With the sensitivity analysis 100, those thermal variables which have no or only a minor impact, or “do not correlate”, may be sorted out. In the subset 115 derived 150, the remaining thermal variables 101 may additionally be ranked according to their importance, e. g. impact on the output values 125.

LIST OF REFERENCES

• • Turbomachine 1
  • Compressor 1a
  • Combustion chamber 1b
  • Turbine 1c
  • Longitudinal axis 2
  • Thermal FEM-model 5
  • Calibrated thermal FEM-model 5a
  • Creating (meta-model) 10
  • Generating (response functions) 11
  • Evaluation step 13
  • Meta-model 15
  • Feeding (input values) 20
  • Input values 25
  • Matched input values 25a
  • Obtaining (output values) 30
  • Set of output values 35
  • Comparing (output values to measurement data) 40
  • Measurement data 45
  • Performing (plurality of iterations) 50
  • Providing (matched input values to FEM-model) 60
  • FEM output values 65
  • Obtaining (FEM output values) 70
  • Comparing (FEM output values to measurement data) 80
  • Sensitivity analysis 100
  • Thermal variables 101
  • Initial set (of thermal variables) 105
  • Defining (validity ranges) 110
  • Subset (of thermal variables) 115
  • Performing (matrix of FEM simulations) 120
  • Output values (from matrix of FEM simulations) 125
  • Evaluating (output values) 130
  • Elementary effect method 131
  • Coefficient of importance method 132
  • Evaluating (output values) 140
  • Correlation analysis 141
  • Deriving (subset of thermal variables) 150

Claims

1. A method of calibrating a thermal FEM-model of a turbomachine, the method comprising: i) creating a meta-model of the thermal FEM-model;ii) feeding, for a set of thermal variables, a set of input values to the meta-model for a calculation in the meta-model;iii) obtaining a set of output values from the calculation in the meta-model for the set of input values;iv) comparing the set of output values to measurement data of the turbomachine.

2. The method of claim 1, wherein creating the meta-model in step i) comprises: generating response functions of the thermal FEM-model;fitting the response functions by regression.

3. The method of claim 2, wherein fitting the response functions comprises at least one of linear-, quadratic-, polynomial-, spline-, and Gaussian process-regression.

4. The method of claim 1, wherein steps ii) and ii) are performed a plurality of times and simultaneously.
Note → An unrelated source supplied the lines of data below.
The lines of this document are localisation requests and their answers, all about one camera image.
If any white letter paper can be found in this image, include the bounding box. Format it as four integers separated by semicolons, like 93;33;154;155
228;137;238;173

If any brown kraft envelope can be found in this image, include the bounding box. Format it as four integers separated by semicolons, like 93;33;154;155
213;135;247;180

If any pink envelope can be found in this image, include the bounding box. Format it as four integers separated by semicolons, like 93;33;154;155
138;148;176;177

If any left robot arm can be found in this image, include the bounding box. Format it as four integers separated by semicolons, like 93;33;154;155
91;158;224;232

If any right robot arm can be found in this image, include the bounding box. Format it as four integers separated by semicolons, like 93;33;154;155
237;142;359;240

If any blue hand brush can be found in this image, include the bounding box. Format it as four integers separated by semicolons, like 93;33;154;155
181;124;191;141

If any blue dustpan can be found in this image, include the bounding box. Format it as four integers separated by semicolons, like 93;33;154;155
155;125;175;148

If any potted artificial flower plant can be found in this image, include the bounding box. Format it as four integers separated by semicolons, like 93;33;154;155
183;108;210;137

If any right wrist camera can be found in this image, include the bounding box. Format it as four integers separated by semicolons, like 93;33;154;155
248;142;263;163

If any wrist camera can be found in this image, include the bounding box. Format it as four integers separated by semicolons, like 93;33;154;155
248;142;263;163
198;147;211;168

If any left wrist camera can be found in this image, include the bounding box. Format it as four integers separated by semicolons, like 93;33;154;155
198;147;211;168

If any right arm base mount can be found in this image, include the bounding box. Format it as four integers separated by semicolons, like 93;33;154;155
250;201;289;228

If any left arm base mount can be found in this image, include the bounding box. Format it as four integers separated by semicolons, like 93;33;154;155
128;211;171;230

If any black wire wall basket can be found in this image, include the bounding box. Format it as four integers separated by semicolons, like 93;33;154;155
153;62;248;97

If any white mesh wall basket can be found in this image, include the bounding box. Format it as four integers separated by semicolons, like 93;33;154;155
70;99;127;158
5. The method of claim 1, wherein steps ii) to iv) are performed a plurality of times to determine, for a matched set of output values that best fits the measurement data, a matched set of input values.

6. The method of claim 5, further comprising: providing the matched set of input values to the thermal FEM-model;obtaining FEM output values from the thermal FEM-model;comparing the FEM output values to the measurement data of the turbomachine.
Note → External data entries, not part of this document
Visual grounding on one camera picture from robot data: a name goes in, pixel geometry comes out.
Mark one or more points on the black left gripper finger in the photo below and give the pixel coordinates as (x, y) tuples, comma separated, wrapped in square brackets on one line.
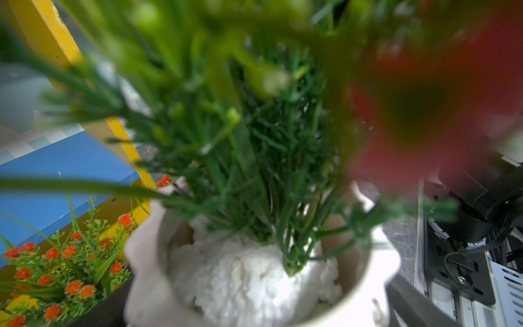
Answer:
[(413, 307)]

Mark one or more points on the yellow rack with coloured shelves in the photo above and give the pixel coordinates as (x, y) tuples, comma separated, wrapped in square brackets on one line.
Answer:
[(76, 151)]

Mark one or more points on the red flower pot left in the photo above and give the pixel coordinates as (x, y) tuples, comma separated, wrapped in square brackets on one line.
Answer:
[(70, 273)]

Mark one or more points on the metal base rail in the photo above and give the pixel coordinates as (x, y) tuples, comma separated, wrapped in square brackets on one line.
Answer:
[(469, 262)]
7. The method of claim 1, wherein, prior to step ii), the set of thermal variables is derived as a subset of a plurality of thermal variables by a sensitivity analysis.
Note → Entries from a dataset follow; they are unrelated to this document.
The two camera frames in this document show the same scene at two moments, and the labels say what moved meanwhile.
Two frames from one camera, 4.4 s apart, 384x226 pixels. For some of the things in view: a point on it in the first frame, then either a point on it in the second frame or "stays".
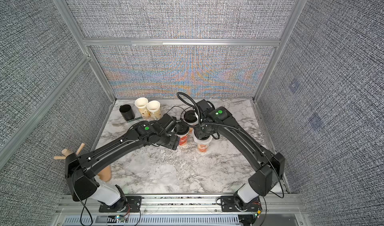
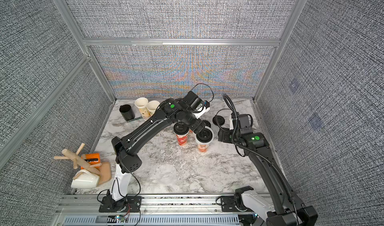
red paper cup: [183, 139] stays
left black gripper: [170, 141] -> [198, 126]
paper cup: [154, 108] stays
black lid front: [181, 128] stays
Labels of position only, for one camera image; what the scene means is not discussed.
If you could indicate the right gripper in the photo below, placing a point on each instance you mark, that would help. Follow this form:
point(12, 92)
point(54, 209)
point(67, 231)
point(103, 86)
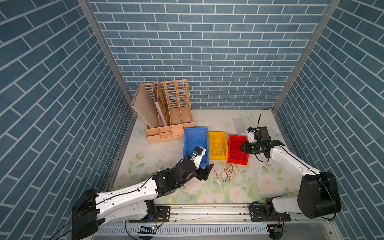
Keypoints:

8. The method of claim 7, wherein the sensitivity analysis further comprises: performing a matrix of simulations with the thermal FEM-model.

9. The method of claim 8, wherein the sensitivity analysis further comprises: defining for each thermal variable a validity range, wherein input values for the matrix of simulations are obtained stochastically within the validity ranges.

10. The method of of claim 7, wherein the sensitivity analysis comprises: evaluating an interaction between the thermal variables and respective output values by an elementary effect method and/or coefficient of importance method.

11. The method of claim 7, wherein the sensitivity analysis comprises: evaluating an interaction between the original thermal variables and the respective output values by a correlation analysis.